[TO DO] Give back, unchanged, the line containing "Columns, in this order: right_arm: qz" and every line after it up to the end of the listing.

[WORKING DATA]

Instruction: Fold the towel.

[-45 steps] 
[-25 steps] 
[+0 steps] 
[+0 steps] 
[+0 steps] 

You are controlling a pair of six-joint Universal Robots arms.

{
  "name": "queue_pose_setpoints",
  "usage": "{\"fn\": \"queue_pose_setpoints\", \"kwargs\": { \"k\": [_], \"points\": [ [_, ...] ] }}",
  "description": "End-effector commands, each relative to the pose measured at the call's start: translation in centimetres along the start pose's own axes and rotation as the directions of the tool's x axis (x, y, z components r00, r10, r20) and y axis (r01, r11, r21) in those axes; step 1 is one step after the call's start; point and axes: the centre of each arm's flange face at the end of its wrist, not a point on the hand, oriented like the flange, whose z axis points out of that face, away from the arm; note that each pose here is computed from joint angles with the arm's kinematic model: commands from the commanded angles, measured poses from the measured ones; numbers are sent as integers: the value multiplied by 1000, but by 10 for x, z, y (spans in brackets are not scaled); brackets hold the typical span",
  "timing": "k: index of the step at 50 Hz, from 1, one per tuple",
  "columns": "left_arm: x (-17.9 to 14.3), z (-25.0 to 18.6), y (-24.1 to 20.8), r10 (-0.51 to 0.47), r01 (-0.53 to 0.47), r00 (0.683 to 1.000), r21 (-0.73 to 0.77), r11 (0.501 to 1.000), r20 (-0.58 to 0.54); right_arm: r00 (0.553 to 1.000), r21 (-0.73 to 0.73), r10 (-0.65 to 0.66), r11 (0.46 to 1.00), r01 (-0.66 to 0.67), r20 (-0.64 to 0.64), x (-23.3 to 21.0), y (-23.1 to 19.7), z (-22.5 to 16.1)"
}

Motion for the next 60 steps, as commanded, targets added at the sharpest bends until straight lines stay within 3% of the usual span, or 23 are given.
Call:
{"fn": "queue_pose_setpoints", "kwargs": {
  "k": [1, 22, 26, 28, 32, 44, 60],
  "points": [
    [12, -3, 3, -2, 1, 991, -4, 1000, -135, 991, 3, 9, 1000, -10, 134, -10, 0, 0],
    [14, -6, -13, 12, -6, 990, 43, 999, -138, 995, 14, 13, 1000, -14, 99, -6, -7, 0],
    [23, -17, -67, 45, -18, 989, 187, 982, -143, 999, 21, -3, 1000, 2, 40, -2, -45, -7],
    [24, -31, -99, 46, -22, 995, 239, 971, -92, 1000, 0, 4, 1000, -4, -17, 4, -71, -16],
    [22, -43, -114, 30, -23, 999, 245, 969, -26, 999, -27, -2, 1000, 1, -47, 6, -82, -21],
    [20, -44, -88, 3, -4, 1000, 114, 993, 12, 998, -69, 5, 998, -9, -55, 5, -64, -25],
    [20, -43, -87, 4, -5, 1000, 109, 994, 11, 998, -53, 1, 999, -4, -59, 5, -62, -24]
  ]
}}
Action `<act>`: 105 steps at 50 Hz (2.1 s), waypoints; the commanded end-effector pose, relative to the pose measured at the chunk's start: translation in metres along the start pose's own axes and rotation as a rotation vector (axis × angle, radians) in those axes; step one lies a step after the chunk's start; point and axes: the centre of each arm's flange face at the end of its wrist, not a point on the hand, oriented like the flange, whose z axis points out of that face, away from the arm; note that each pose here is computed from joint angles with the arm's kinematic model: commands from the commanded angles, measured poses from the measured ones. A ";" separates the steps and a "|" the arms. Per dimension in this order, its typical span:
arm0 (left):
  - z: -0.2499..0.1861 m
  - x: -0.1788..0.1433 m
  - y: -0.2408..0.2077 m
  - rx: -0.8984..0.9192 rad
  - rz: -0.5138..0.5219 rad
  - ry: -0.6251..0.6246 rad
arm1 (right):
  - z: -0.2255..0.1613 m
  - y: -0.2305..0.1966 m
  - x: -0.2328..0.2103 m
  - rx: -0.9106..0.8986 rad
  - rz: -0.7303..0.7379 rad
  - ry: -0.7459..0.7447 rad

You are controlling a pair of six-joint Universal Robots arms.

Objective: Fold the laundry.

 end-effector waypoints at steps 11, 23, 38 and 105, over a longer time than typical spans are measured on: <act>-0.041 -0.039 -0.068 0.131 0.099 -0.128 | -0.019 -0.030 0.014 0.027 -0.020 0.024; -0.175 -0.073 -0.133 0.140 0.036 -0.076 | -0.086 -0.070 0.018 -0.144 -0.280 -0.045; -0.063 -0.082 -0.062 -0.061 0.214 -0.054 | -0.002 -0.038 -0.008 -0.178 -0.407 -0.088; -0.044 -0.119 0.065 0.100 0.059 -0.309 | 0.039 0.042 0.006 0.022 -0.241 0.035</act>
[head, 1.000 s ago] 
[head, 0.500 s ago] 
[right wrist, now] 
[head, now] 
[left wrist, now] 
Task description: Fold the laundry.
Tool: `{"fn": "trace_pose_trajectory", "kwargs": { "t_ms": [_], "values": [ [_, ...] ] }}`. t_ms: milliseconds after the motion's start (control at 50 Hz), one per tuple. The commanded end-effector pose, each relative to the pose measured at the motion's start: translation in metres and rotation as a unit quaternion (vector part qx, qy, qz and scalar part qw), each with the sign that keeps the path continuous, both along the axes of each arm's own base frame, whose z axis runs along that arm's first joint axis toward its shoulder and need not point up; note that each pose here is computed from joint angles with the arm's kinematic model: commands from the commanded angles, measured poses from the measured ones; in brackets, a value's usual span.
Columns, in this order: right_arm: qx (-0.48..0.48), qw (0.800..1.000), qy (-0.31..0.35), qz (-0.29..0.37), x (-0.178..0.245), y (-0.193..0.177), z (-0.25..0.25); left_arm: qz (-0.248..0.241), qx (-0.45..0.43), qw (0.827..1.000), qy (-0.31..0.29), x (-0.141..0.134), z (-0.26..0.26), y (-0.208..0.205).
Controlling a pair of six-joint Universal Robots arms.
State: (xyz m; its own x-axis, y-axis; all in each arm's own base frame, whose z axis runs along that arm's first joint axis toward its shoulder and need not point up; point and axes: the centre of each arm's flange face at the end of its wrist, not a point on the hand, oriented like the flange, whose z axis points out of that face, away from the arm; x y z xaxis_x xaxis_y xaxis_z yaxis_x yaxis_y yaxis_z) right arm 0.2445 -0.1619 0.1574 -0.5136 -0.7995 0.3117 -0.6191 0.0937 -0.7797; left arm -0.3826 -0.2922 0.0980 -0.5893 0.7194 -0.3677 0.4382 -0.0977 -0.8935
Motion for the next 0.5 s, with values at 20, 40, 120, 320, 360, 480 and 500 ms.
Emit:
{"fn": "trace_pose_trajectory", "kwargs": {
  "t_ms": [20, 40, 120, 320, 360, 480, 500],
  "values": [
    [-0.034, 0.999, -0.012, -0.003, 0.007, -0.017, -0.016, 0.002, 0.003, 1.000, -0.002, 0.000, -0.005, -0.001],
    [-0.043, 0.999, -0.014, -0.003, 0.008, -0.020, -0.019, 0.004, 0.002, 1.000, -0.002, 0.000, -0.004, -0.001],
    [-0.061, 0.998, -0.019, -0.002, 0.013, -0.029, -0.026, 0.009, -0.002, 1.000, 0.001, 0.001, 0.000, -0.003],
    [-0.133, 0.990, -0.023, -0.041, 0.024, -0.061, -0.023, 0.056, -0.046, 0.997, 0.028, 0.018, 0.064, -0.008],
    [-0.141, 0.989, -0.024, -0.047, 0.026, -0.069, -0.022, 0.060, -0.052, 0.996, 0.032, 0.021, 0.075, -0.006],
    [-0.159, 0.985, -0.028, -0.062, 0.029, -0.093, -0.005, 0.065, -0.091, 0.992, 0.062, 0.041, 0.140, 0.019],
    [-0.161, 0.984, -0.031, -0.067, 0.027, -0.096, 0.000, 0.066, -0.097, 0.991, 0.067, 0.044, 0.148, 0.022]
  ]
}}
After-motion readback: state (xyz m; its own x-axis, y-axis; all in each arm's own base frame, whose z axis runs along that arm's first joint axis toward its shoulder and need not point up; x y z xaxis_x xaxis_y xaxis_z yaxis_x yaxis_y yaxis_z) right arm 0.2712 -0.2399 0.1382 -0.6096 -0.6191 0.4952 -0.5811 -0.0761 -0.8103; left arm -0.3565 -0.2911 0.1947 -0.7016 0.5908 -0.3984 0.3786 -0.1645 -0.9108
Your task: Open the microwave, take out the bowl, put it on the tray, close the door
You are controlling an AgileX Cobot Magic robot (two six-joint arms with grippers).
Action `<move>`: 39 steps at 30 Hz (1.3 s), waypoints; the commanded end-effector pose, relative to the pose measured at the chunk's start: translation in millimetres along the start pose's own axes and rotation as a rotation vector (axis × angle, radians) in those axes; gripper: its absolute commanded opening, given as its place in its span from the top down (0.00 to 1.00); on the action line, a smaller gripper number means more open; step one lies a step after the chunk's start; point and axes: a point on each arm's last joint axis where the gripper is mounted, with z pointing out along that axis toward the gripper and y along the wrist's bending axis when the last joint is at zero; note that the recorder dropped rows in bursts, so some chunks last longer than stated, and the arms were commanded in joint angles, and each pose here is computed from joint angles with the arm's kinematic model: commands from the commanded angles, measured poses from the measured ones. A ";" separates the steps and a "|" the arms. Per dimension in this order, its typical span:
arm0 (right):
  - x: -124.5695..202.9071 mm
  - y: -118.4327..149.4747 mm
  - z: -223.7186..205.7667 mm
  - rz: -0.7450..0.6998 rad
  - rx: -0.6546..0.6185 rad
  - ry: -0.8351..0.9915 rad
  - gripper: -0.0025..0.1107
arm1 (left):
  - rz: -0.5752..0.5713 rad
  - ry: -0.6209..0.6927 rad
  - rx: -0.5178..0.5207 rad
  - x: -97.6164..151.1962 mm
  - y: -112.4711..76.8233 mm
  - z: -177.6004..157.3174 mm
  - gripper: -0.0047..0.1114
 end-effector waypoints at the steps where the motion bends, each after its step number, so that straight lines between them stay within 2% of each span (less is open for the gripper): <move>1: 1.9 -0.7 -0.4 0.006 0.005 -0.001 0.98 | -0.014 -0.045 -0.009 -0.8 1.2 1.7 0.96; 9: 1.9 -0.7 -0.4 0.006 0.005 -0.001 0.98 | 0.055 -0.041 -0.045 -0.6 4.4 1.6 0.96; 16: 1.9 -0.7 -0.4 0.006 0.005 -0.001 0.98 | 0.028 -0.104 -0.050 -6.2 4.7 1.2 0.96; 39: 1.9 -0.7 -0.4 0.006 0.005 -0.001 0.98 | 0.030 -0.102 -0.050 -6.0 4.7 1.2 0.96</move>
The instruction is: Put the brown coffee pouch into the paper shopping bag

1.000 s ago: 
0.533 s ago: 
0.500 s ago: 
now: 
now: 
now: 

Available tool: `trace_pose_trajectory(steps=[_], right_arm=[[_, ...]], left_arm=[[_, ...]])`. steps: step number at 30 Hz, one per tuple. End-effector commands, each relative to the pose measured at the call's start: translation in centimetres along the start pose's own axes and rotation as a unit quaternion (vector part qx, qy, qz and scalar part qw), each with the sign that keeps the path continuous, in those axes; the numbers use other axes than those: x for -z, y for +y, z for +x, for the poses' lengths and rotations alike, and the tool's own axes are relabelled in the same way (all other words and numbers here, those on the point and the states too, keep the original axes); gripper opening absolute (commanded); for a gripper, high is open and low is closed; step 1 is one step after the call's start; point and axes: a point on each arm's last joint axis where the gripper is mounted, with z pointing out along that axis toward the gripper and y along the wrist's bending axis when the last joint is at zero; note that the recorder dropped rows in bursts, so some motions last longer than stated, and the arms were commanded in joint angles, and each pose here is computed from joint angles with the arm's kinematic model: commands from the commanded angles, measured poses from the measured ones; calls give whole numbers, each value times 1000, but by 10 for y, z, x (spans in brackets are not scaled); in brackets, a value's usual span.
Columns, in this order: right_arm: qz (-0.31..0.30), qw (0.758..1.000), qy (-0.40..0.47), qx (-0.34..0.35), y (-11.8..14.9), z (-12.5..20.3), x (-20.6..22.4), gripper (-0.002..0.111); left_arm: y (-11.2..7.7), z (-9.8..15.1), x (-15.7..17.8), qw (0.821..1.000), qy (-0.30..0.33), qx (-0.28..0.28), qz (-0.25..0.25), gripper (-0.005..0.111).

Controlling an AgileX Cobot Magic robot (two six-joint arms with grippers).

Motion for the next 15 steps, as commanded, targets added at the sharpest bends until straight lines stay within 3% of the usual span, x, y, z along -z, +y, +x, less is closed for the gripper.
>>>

[ANSWER FOR THE TASK]
Columns, in this order: right_arm: qz (-0.31..0.30), qw (0.758..1.000), qy (-0.40..0.47), qx (-0.34..0.35), y (-11.8..14.9), z (-12.5..20.3), x (-20.6..22.4), gripper (-0.002..0.111); left_arm: y (-11.2..7.7), z (-9.8..15.1), x (-15.7..17.8), qw (0.821..1.000), qy (-0.30..0.33), qx (-0.28..0.28), qz (-0.25..0.25), gripper (-0.005..0.111).

Controlling an AgileX Cobot Magic robot (two six-joint arms with grippers).

Motion for the next 15 steps, as commanded, targets added at the sharpest bends until straight lines stay within 3% of the usual span, x, y, z along -z, +y, +x, less is closed for the gripper.
>>>

Nothing else belongs in the output.